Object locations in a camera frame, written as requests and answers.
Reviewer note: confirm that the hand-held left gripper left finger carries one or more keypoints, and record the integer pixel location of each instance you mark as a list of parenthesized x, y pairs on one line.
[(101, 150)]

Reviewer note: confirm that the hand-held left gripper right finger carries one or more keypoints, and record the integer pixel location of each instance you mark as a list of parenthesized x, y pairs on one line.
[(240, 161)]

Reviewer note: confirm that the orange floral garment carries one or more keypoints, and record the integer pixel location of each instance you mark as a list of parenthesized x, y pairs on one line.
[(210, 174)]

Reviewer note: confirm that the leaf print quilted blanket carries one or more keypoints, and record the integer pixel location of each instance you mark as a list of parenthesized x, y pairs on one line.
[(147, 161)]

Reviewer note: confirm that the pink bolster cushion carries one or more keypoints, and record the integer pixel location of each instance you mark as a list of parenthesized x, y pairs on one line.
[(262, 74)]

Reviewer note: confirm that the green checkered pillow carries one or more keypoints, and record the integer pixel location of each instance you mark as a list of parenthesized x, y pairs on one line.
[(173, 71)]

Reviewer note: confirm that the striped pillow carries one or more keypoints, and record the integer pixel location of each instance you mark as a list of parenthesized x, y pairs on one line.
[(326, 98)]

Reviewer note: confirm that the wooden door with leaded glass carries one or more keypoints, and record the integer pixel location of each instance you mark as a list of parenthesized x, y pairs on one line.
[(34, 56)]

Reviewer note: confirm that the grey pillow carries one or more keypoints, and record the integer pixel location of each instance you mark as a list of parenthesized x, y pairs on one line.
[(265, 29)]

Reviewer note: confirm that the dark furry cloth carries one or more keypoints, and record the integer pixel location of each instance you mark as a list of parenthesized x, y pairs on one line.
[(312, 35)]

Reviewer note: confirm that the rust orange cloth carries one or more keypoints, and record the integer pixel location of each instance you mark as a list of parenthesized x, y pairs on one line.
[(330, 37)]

------------

● **To do**: Return the material exactly as it stands.

● **Solution to this exercise**:
Object locations in a camera frame, written as requests and answers.
Reviewer note: confirm that the hand-held left gripper left finger carries one or more keypoints, and record the integer pixel location of each instance you mark as a list of parenthesized x, y pairs on one line.
[(101, 150)]

Reviewer note: confirm that the hand-held left gripper right finger carries one or more keypoints, and record the integer pixel location of each instance you mark as a list of parenthesized x, y pairs on one line.
[(240, 161)]

Reviewer note: confirm that the orange floral garment carries one or more keypoints, and record the integer pixel location of each instance you mark as a list of parenthesized x, y pairs on one line.
[(210, 174)]

Reviewer note: confirm that the leaf print quilted blanket carries one or more keypoints, and record the integer pixel location of each instance you mark as a list of parenthesized x, y pairs on one line.
[(147, 161)]

Reviewer note: confirm that the pink bolster cushion carries one or more keypoints, and record the integer pixel location of each instance you mark as a list of parenthesized x, y pairs on one line.
[(262, 74)]

Reviewer note: confirm that the green checkered pillow carries one or more keypoints, and record the integer pixel location of each instance you mark as a list of parenthesized x, y pairs on one line.
[(173, 71)]

Reviewer note: confirm that the striped pillow carries one or more keypoints, and record the integer pixel location of each instance you mark as a list of parenthesized x, y pairs on one line.
[(326, 98)]

Reviewer note: confirm that the wooden door with leaded glass carries one or more keypoints, and record the integer pixel location of each instance you mark as a list of parenthesized x, y pairs on one line.
[(34, 56)]

Reviewer note: confirm that the grey pillow carries one or more keypoints, and record the integer pixel location of each instance you mark as a list of parenthesized x, y pairs on one line.
[(265, 29)]

Reviewer note: confirm that the dark furry cloth carries one or more keypoints, and record the integer pixel location of each instance you mark as a list of parenthesized x, y pairs on one line.
[(312, 35)]

Reviewer note: confirm that the rust orange cloth carries one or more keypoints, and record the integer pixel location of each instance you mark as a list of parenthesized x, y pairs on one line.
[(330, 37)]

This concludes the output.